Tejanxs have always been perceived as a distinct outgroup in Texas. But the question is how these differences were organized in rhetoric and law — the logic they obeyed, the axes of difference they marked out. The ingrouping-outgrouping could be done along a variety of distinct axes of difference — differences in religion, of color, of ethne, of nationality, of class, of race, of sides in wartime, etc.

 

Racial identities could be stratified by class, conditioned by loyalty or flattened for all Mexicans.

Racial identities could be stratified by class — which tended strongly to favor elite Tejanxs — or conditioned by loyalty — which did not necessarily do so, depended on local history and often provided a shield or an angle of attack on the community as a whole; or it could be flattened for all Mexicans.

 

Lorenzo de Zavala’s second wife, who he married before he came to Texas, was an American widow, Emily West de Zavala. (Henson)

HOP # 5, n. 40. “… There are some prominent exceptions to the generalization that mixed marriages primarily joined Anglo men and Tejana women; Lorenzo de Zavala’s second wife, who he married before he came to Texas, was an American widow, Emily West de Zavala.

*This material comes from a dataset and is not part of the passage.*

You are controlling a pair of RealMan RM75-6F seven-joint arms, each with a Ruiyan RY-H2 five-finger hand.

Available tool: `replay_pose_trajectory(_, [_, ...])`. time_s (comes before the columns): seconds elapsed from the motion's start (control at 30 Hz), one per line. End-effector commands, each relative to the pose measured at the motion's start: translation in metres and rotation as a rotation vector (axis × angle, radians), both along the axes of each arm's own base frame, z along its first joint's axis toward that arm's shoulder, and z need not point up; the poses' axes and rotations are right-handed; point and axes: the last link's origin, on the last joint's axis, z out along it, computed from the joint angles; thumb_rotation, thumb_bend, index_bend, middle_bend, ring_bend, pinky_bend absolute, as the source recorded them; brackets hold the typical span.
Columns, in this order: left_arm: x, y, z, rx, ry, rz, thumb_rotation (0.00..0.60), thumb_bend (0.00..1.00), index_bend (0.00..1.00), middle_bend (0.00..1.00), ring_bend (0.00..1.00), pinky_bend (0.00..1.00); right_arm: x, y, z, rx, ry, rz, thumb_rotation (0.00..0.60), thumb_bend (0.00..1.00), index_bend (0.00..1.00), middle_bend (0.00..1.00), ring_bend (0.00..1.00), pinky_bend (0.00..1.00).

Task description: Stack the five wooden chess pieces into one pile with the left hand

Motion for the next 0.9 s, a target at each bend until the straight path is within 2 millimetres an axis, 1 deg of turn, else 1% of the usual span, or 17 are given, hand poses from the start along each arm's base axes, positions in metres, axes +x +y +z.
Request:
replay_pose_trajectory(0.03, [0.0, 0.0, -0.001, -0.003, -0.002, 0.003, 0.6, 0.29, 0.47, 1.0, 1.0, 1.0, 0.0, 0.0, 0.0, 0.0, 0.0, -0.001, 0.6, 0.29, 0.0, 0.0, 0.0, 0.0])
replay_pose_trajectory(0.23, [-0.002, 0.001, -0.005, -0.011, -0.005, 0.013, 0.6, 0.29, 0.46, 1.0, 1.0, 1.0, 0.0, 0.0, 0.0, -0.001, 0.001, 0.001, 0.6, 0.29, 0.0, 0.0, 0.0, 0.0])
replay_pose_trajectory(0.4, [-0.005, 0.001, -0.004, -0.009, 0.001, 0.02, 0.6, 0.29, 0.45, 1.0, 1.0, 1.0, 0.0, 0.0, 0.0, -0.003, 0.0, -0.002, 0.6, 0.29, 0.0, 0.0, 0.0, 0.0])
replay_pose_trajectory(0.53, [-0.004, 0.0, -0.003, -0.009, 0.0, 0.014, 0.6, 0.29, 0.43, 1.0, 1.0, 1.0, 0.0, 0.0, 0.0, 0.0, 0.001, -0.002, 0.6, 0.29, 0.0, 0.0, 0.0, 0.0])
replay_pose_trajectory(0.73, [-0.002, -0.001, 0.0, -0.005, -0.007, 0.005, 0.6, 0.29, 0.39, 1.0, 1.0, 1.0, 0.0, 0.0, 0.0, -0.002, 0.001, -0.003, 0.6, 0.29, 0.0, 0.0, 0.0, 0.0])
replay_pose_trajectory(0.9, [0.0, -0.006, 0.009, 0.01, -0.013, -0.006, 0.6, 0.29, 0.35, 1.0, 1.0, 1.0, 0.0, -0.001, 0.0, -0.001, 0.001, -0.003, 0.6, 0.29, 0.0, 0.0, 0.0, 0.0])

Henson, Lorenzo de Zavala, 53-55.”

Meanwhile, Zavala was unconcerned about colonists. He had fallen in love during the autumn. Estranged from his wife for a number of years, Zavala doubtless had entered into amorous affairs during his time in Mexico City. Apparently he was an admirer of beautiful women. In his Viage a los Estados-Unidos, published in 1834, he said that Mexican travelers wer always surprised by the beauty of Anglo American women. With their “good color, large bright eyes, well-shaped hands and feet …” they were unusually attractive although they lacked the voluptuous walk of Mexican women. Now at age forty-two, he met a beautiful, tall, dark-eyed New York native half his age.

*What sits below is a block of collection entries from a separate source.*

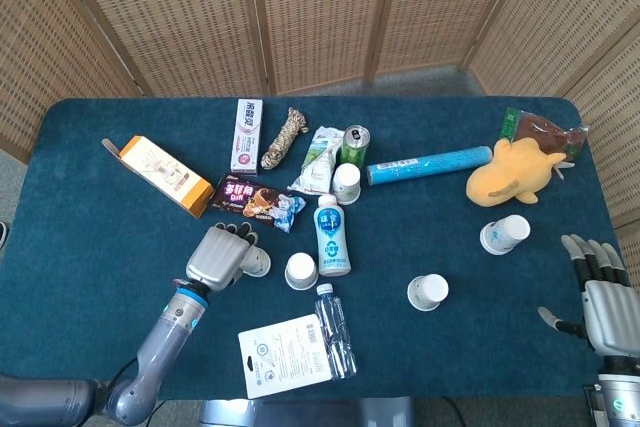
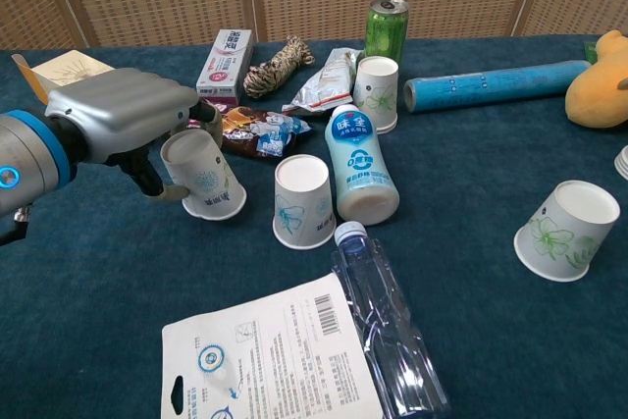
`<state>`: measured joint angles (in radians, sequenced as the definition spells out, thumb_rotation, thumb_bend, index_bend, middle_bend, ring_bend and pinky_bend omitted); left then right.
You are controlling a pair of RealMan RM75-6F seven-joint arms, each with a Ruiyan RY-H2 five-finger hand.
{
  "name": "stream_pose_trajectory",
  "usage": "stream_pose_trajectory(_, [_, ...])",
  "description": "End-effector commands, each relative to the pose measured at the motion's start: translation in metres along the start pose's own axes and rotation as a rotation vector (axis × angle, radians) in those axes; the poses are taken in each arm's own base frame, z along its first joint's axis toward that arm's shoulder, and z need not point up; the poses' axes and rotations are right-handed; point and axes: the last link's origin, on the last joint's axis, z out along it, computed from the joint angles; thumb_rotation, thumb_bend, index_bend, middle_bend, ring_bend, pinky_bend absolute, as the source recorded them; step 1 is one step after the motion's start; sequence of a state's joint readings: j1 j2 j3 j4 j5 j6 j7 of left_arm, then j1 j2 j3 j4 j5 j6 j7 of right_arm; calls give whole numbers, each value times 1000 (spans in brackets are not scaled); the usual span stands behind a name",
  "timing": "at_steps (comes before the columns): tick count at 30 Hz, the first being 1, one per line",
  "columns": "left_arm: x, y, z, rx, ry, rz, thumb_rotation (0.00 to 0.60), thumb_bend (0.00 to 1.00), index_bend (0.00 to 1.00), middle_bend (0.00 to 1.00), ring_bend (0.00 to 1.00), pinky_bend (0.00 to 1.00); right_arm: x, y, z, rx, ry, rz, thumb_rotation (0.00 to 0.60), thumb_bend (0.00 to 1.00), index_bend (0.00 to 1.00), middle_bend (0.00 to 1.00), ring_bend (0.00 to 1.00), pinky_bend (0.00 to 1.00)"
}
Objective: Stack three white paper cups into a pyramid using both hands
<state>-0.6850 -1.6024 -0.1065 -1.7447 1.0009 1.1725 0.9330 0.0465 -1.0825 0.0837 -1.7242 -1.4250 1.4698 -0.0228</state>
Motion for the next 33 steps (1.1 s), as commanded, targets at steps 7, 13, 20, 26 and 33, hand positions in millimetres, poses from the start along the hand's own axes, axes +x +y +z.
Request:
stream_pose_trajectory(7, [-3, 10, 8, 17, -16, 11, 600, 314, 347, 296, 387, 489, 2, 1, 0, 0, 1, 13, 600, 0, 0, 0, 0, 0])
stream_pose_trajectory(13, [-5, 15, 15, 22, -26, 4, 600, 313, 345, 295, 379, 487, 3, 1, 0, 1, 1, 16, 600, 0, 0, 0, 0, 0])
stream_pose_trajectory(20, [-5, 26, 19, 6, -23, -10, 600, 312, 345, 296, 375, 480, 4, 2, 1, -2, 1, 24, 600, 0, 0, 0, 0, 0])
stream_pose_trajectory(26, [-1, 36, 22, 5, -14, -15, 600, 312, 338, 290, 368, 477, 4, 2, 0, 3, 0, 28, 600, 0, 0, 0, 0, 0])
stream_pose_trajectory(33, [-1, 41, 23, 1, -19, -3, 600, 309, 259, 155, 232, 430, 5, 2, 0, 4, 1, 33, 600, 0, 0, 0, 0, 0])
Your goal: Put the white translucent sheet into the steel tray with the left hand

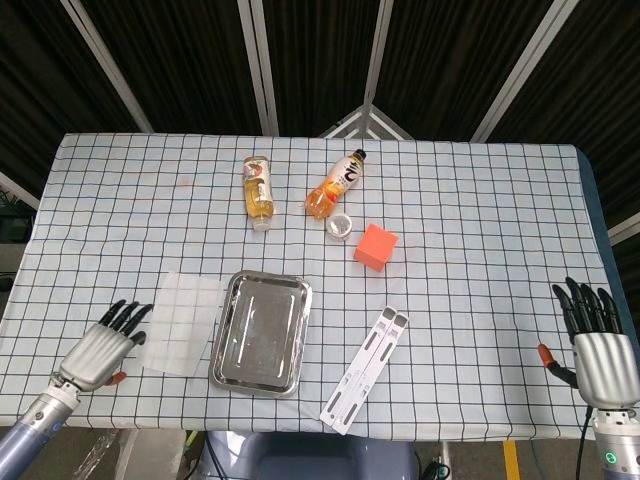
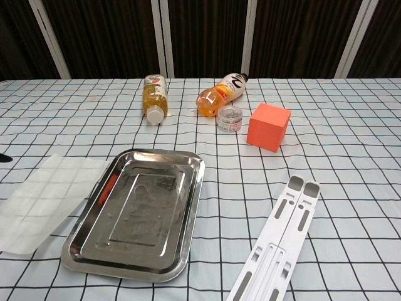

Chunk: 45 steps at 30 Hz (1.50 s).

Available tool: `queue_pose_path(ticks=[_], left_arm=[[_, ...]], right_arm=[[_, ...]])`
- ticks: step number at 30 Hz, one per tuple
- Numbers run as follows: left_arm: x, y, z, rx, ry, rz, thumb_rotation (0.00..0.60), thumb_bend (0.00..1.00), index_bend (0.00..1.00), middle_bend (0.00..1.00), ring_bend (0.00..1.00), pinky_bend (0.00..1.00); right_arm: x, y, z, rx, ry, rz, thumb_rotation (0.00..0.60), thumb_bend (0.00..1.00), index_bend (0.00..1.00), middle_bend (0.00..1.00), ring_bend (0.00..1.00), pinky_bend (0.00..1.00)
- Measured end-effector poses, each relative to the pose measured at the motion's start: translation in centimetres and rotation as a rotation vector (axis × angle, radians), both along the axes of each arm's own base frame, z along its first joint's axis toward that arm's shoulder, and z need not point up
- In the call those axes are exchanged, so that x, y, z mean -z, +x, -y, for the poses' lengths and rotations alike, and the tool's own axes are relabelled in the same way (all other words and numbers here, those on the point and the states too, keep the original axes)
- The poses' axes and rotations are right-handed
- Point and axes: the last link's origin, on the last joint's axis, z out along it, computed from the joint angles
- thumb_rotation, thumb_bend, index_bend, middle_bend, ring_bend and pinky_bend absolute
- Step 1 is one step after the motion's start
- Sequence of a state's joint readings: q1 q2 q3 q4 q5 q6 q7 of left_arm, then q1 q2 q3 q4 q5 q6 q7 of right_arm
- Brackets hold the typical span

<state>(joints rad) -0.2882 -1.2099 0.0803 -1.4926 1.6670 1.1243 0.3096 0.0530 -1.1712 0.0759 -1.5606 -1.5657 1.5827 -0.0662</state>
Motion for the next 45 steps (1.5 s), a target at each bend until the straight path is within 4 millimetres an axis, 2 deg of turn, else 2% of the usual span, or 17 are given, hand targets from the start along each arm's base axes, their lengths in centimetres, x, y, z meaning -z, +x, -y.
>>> queue_pose_path(ticks=[21, 32, 45], left_arm=[[2.9, 0.8, -1.7, -0.007, -0.053, 0.001, 0.600, 0.21, 0.48, 0.00, 0.00, 0.00], [3.3, 0.3, -2.0, -0.035, -0.056, 0.001, 0.600, 0.39, 0.52, 0.00, 0.00, 0.00], [3.2, 0.2, -2.1, -0.058, -0.054, 0.023, 0.600, 0.52, 0.57, 0.01, 0.00, 0.00]], right_arm=[[-0.1, 0.0, 0.0, 0.000, -0.007, 0.018, 0.600, 0.33, 0.00, 0.00, 0.00, 0.00], [-0.2, -0.1, -0.1, 0.005, -0.010, 0.023, 0.600, 0.33, 0.00, 0.00, 0.00, 0.00], [-0.2, 0.0, -0.1, 0.007, -0.008, 0.025, 0.600, 0.33, 0.00, 0.00, 0.00, 0.00]])
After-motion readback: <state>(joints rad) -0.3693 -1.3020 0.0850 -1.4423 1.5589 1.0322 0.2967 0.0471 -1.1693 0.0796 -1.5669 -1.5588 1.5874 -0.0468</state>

During his early morning walks in Battery Park near his boardinghouse, Zavala regularly noticed the attractive young woman with two small children. After discreet inquiry, he learned that her name was Mrs. Miranda West Cresswell. After a proper introduction, the young widow enjoyed the attention from the cosmopolitan gentleman. Like Pygmalion and Galatea, Zavala began educating her to suit his more sophisticated taste by giving “her an accomplished education,” according to gossips. He even changed her first name to Emily, according to a note in his journal.

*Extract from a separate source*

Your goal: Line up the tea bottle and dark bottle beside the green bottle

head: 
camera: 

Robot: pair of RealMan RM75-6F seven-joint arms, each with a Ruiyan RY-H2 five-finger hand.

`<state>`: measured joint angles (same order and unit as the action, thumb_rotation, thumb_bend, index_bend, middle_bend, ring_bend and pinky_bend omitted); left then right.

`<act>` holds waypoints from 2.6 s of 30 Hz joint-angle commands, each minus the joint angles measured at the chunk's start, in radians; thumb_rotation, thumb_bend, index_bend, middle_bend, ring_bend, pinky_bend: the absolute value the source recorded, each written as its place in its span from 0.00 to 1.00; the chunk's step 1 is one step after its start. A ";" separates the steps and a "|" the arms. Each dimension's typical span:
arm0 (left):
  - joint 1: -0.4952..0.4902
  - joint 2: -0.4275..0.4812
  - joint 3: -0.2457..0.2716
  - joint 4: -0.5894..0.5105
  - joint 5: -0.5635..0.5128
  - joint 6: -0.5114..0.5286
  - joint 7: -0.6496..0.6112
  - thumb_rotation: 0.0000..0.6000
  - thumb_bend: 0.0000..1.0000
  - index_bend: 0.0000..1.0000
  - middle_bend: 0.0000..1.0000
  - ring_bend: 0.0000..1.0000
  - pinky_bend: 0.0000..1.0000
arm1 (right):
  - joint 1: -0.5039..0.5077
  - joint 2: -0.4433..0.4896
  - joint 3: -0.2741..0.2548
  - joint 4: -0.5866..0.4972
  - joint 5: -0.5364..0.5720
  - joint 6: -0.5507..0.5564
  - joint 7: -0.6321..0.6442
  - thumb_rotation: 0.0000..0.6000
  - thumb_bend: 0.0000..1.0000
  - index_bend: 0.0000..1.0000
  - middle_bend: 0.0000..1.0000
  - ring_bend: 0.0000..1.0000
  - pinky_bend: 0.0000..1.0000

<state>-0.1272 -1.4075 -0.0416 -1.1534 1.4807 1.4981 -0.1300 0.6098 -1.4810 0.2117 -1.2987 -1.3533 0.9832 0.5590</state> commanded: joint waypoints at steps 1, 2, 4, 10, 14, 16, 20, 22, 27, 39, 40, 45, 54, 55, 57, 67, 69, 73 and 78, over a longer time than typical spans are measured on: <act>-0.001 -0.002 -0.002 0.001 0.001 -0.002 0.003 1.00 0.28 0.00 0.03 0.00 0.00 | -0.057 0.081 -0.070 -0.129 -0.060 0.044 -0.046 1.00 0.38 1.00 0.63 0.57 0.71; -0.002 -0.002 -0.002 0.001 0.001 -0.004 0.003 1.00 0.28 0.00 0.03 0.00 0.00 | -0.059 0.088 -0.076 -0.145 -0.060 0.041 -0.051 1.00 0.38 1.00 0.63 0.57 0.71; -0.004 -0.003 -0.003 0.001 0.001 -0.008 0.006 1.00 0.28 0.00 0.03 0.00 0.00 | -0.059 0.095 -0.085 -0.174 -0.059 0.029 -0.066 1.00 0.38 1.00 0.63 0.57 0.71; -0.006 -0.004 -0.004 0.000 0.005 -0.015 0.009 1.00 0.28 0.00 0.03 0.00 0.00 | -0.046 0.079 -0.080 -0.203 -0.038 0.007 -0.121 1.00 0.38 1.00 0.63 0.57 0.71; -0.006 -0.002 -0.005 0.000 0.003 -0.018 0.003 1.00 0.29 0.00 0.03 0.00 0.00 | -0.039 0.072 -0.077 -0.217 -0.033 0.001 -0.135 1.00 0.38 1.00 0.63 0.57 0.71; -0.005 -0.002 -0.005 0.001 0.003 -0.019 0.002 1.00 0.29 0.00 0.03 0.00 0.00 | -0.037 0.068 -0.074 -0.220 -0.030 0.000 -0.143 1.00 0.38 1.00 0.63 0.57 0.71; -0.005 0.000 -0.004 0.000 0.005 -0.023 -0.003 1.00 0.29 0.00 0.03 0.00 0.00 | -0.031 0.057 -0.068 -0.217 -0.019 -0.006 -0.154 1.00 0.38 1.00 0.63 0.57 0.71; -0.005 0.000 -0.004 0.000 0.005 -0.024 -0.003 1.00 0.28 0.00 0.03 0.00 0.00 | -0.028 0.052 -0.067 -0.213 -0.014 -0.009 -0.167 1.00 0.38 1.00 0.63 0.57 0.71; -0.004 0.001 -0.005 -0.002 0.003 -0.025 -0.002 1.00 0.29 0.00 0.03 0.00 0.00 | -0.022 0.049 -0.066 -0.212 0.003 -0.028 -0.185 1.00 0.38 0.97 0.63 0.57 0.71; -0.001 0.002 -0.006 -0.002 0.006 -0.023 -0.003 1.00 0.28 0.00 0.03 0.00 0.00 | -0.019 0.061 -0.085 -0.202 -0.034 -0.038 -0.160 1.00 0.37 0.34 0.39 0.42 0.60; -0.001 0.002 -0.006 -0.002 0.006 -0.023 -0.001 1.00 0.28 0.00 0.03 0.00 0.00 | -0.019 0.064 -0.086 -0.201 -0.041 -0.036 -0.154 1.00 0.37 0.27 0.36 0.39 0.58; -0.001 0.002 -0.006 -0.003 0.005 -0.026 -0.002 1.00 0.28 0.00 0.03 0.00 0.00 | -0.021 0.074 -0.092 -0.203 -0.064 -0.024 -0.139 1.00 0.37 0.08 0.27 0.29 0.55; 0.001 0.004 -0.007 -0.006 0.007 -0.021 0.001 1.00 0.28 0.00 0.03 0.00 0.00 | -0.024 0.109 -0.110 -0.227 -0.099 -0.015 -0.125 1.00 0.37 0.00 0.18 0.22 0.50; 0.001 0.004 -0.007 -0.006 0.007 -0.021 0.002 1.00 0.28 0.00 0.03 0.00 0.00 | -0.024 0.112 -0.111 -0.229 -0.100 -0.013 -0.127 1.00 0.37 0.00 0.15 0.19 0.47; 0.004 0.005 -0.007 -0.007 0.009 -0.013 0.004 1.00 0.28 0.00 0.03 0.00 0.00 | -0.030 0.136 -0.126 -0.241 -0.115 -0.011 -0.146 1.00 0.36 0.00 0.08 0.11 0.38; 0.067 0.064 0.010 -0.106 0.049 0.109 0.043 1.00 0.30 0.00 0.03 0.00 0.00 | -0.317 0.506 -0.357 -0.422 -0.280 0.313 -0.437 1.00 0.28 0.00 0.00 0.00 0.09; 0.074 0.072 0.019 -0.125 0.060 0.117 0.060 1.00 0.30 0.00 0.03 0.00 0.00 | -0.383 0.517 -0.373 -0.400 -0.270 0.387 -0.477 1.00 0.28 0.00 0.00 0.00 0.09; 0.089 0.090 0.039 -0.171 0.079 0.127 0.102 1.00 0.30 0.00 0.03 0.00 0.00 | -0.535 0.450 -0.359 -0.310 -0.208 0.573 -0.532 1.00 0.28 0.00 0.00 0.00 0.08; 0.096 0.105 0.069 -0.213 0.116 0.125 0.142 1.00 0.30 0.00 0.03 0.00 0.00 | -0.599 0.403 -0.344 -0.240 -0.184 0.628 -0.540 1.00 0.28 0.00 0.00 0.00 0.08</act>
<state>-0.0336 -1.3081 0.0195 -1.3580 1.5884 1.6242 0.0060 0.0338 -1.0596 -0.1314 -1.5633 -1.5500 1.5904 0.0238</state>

On December 22, the pair sailed for France where Zavala was to recruit colonists for the Galveston Bay Company. Upon reaching Paris in February, Zavala bought “Madame [54] Zavala” new clothes, subscribed to English and French newspapers, and contracted to print 5,000 copies of his Ensayo Histórico de las Revoluciones de Megico desde 1808 hasta 1830. He had worked on this first volume of his history for the past several years.

[…]

When Zavala’s enemies in Mexico City learned about his companion, one publicly labeled him a vagabond and a libertine. From Mexico City, Mexía warned his friend that rumors about him were spreading around the capital. Zavala’s wife had died in Yucatán in April 1831, and he should have received the news in Paris in May or June. Whether her death triggered the gossip is unknown.

[…]

[55] Personal busienss required Zavala’s attention on Saturday, November 12, his second day in New York. Early in the morning he visited Father Félix Varela, the pastor of the Catholic church on Ann Street, about performing a marriage ceremony for himself and Emily, who was seven months pregnant. The couple returned to the church at eight that evening and the priest gave them his “nuptial benedictions.” Zavala dutifully noted these details in his journal.

Margaret Swett Henson, Lorenzo de Zavala: The Pragmatic Idealist (Fort Worth: Texas Christian University Press, 1996), 53-55.